И тут первый раз мелькнуло у Лючии подозрение, что граф
Лямин был наслышан об интриге и сейчас предпринял все, что в его силах, дабы
избежать скандала. Нет, конечно же, он не был посвящен в подробности позорной
авантюры, однако оказался слишком искушен, чтобы не заметить напряженности в
позе дамы, отвращения на лице князя, мстительных искр во взгляде Шишмарева… а
потому немедленно перестроил ситуацию, бросив всех троих – и себя в придачу! –
в круговорот аllemande a la Louis XIV. От традиционного аллеманда, пришедшего
во Францию через Эльзас из Германии и характерного приличной вежливостью
(обычно звучала музыка Баха и Генделя), французский аллеманд отличался большей
скоростью в смене па, большим разнообразием грациозных и красивых жестов, а главное,
тем, что его танцевали втроем: одна дама и два кавалера. Рассказывали, что при
дворе страстного Короля-Солнце один кавалер (король) танцевал с двумя дамами,
но возможно, это были всего лишь разговоры. А здесь, на балу, чреватая
опасностью картинка теперь выглядела так: к молодой княгине Извольской спешат
три кавалера наперебой. Хоть они с князем Андреем и были молодоженами, однако
дурным тоном почиталось в обществе танцевать с супругом вместе, а поэтому Лючия
подала руки графу Лямину и Шишмареву и вошла с ними в ровную линию танцующих.
Фигура графа была первая, и пока они с Лючией сходились и
расходились под прелестную музыку Люл-ли, он, верно, заметил, как взволнованно
оглядывается она на мужа, который танцевал с весьма красивой, хоть и чрезмерно
дородной, на взгляд Лючии, брюнеткою, и сказал с отеческой ласковой улыбкою:
– Не тревожьтесь, дитя мое. Ваш супруг подчинен приличиям, а
дай ему волю, он вручил бы только вам заветное яблоко с надписью –
«Прекраснейшей».
– Вы так думаете? – благодарно улыбнулась Лючия.
– А вы – нет? – изумился граф, и Лючия прикусила язык: да
разве может новобрачная высказывать сомнения в своем супруге, особенно если их
женитьба была столь блистательно-романтической, как у Извольского с княжной
Александрой? Вот именно – с Александрой! Не забывай, кто ты теперь!

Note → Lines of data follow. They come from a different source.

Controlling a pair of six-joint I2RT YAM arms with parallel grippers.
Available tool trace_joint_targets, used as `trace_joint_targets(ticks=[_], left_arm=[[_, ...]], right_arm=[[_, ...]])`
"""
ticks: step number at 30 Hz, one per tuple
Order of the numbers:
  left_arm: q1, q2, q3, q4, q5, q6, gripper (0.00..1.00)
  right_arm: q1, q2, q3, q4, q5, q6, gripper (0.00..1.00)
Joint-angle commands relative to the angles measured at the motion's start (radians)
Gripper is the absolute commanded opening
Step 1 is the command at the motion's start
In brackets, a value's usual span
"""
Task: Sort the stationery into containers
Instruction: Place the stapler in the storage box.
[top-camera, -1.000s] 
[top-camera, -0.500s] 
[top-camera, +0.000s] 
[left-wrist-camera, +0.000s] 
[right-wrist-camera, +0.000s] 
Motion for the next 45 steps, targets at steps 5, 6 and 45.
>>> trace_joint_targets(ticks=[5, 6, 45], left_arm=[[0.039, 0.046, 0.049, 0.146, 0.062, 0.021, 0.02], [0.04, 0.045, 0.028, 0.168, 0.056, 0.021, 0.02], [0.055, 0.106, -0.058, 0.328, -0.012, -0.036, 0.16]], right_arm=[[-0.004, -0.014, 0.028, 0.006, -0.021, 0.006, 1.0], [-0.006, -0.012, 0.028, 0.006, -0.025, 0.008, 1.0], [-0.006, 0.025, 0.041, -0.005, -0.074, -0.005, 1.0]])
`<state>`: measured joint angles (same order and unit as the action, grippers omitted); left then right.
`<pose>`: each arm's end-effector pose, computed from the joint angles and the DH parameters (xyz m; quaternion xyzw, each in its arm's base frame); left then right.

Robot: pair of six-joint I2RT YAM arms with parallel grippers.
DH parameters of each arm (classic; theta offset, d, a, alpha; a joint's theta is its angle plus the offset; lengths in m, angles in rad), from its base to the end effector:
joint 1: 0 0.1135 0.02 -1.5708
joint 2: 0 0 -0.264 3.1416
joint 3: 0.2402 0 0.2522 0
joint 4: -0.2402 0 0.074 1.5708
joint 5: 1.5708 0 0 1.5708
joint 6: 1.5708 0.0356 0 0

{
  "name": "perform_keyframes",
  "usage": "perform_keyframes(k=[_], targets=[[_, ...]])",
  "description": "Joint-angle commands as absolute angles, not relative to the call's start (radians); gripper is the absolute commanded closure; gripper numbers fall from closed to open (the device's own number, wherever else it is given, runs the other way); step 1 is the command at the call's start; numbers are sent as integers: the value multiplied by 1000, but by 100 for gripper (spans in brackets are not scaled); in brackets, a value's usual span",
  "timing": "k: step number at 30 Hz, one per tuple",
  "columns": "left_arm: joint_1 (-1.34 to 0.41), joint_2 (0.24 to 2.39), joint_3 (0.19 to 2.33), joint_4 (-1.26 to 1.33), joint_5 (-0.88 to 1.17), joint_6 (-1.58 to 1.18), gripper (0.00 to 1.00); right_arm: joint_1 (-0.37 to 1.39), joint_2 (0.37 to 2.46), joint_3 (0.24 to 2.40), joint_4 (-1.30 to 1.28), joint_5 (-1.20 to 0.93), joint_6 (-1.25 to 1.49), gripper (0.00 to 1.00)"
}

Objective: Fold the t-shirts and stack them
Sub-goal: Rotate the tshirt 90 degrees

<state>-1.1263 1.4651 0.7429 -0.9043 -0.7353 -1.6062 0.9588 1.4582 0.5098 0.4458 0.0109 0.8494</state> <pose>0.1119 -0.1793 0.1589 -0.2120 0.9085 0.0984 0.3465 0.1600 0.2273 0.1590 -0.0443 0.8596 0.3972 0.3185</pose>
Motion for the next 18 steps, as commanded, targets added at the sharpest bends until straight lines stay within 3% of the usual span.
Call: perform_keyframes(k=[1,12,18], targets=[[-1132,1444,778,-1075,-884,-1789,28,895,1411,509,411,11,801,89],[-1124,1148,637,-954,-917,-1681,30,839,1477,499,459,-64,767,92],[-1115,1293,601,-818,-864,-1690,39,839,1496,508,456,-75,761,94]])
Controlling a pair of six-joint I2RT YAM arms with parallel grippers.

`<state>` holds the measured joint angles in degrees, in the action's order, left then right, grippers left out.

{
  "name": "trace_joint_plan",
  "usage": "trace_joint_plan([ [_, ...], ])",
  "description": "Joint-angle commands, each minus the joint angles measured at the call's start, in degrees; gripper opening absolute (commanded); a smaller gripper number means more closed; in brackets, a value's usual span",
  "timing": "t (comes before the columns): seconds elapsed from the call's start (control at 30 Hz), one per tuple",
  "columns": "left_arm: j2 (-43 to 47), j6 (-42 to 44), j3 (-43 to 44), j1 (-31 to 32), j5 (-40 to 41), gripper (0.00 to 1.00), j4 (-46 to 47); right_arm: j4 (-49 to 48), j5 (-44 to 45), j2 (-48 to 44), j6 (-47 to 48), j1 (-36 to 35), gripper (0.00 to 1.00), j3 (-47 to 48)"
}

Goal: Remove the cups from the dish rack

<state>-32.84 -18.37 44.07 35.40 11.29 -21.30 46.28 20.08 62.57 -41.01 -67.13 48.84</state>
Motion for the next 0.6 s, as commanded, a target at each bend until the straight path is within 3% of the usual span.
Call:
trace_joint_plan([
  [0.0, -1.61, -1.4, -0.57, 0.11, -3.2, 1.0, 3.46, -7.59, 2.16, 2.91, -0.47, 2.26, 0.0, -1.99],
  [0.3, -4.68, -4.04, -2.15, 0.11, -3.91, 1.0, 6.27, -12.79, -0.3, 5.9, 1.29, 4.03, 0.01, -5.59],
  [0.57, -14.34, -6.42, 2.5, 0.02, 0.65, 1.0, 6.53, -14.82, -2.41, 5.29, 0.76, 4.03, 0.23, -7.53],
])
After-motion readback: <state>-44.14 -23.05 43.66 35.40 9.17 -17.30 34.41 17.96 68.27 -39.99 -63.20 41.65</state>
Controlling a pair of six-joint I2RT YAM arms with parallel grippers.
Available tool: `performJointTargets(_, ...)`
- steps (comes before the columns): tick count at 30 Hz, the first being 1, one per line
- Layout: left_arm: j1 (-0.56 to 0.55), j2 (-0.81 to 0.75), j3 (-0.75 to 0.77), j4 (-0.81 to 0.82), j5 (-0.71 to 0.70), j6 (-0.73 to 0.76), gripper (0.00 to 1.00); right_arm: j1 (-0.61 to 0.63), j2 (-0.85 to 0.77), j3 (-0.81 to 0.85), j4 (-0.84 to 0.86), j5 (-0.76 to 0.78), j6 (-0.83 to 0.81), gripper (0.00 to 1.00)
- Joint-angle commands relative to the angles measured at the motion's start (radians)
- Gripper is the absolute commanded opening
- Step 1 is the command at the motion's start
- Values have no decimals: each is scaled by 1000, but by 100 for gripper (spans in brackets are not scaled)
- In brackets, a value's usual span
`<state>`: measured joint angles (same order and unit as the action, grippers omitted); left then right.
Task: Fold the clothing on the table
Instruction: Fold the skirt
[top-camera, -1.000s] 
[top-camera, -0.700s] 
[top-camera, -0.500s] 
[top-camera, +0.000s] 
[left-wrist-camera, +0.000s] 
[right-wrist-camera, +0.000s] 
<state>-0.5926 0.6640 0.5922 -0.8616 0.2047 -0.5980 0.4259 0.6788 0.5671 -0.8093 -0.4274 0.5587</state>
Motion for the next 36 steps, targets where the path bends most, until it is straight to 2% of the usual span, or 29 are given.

Она очень просто вернула мысли графа в нужное направление,
улыбнувшись ему одной из тех многообещающих улыбок, которые итальянки раздают
без стеснения, считая их чем-то вроде корсета и тесной обуви, то есть
обязательными для приличной женщины. Граф Лямин даже засмеялся от удовольствия:
– Ах, как изменил вас брак, милая моя Сашенька! Вы были
прелестным, маленьким, нераспустившимся шиповничком – теперь вы обратились в
дивную розу, спрыснутую утренней росою. Право, если бы я не знал вас с самого
детства, то теперь поручился бы, что вижу совсем иное существо, волшебным
образом принявшее знакомый мне облик.